Ultimately the four images I chose each had something different. Rather than follow a theme within a theme I felt that each image represented something slightly different about human presence.
My first image was from a gate which blocked the way onto a public footpath. The gate was not hard to get around and primarily designed to stop vehicles using the footpath as a short cut to some nearby buildings but I was intrigued by the concept of this human made barrier blocking the access to nature. It began to symbolise how humans are not simply happy to exist with nature but the need we have to control it. The gates, the chain and the lock is a physical stamp of us on the environment, a statement that this is ours and it belongs to us.
My second image about the subtleties of human presence. Unlike the bold dramatic first image this image set out to show that human structures can exist almost unnoticed within a natural environment. Hidden in plain sight it is easy to walk past the large black industrial pipework and not notice it. Time has rendered it almost invisible as nature has risen up and enveloped it, claiming it as part of its own. This reminded me of Ralph Waldo Emersons romantic view of nature when he talked about human constructions and how people view them as contrary to their environment but perhaps they are not necessarily a blot on the landscape and that nature finds a way to welcome them in.

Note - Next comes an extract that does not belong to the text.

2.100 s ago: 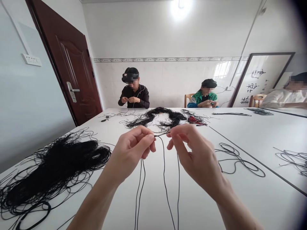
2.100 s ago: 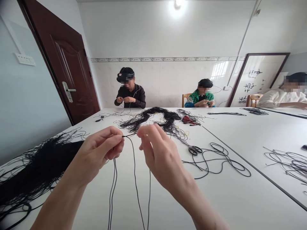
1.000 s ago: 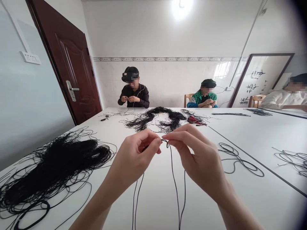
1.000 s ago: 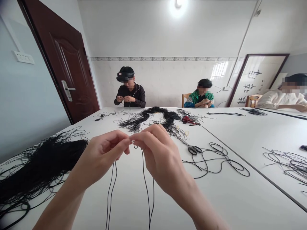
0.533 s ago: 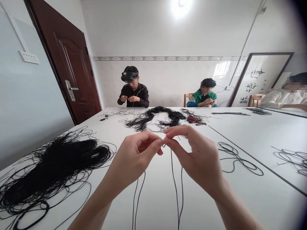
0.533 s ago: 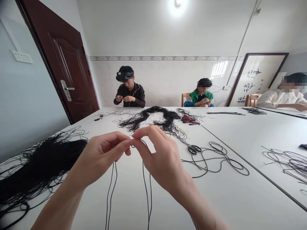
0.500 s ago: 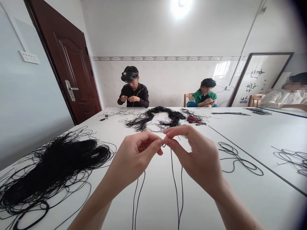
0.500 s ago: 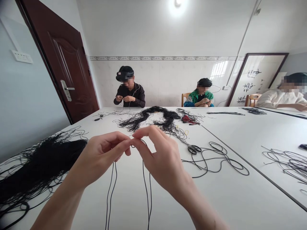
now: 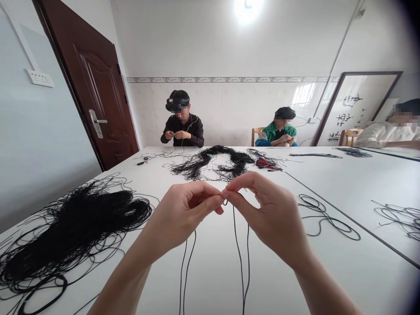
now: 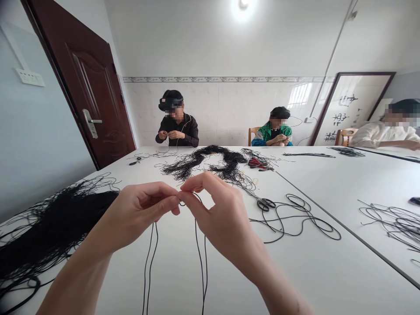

“Readers of poetry see the factory-village, and the railway, and fancy that the poetry of the landscape is broken up by these; for these works of art are not yet consecrated in their readings; but the poet sees them fall within the great Order not less than the bee-hive, or the spider’s geometrical web. Nature adopts them very fast into her vital circles, and the gliding train of cars she loves like her own.” (The Poet by Ralph Waldo Emerson 1844)
My third image follows on from the second in as much as it shows the difference between something man made and something grown in nature. The metallic pipe protrudes upwards from the ground but has long since ceased being of any use. The top half has broken off leaving no clue to its original purpose and now it is left to decay. There are still plenty of paint traces and although now faded I felt it was clear that whoever installed this pipe originally had taken great care to paint it in a similar colour to its surroundings in an attempt to blend it in. I am sure that it never truly looked part of its environment but now that the paint is peeling and rust is spreading across the surface its slow decay means it stands out as a bit of an eyesore. In stark contrast to this, nature is flourishing around it, green and healthy it shows the difference that life makes. Nature survives and grows, it thrives on the elements around it while those same elements destroy mans creation.
My forth image follows on in as much as it shows the contrast between man made and natural grown objects but this time there has been no effort to disguise this or to make in blend in. For me this again seeks to highlight the differences between man and nature. The Pepsi can represents another part of us, one that shows disregard for its environment and casually pollutes it with our everyday presence. The can when thrown landed on a broken tree branch and here was an item of natures trash. Something which for whatever reason had become detached from its owner and now lay equally discarded on the forest floor. Unlike the can the branch appears natural to its environment, blending in to its surroundings and the environment quickly responds with moss starting to grow over the bark and plants spring up around it. The can is unlikely to ever be picked up and nature will no doubt find a way to amalgamate this foreign body into its habitat but much more cautiously that that which it considers its own.